Problem to work on: Scan the listing for "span" and copy out each line that has it.

● ● ● ● ●

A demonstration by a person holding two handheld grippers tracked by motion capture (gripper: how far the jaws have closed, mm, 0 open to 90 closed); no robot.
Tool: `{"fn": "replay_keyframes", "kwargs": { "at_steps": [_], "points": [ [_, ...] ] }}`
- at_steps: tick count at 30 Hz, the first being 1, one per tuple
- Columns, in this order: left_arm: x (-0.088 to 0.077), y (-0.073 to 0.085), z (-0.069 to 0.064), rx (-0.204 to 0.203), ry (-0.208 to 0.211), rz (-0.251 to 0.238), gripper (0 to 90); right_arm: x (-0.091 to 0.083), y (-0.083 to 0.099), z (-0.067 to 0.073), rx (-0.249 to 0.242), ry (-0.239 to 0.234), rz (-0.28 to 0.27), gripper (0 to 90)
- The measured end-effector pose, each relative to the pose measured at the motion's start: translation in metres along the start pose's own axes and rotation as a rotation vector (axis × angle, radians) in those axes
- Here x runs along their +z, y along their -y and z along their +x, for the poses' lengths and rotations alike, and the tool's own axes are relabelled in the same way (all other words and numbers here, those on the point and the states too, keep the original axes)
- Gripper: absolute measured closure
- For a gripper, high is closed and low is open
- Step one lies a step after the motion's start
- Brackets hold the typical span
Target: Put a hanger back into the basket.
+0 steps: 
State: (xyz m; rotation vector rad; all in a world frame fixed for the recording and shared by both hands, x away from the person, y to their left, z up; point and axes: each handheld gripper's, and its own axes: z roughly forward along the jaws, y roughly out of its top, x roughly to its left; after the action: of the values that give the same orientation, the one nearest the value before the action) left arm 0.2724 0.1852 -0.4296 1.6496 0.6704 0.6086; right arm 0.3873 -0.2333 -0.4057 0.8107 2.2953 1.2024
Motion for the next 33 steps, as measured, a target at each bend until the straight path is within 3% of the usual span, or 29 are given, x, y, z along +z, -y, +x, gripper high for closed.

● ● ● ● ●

Written solution:
- Brackets hold the typical span
Motion for the next 33 steps, as measured, a target at each bend until the straight path is within 3% of the usual span, or 29 are given, x, y, z along +z, -y, +x, gripper high for closed.

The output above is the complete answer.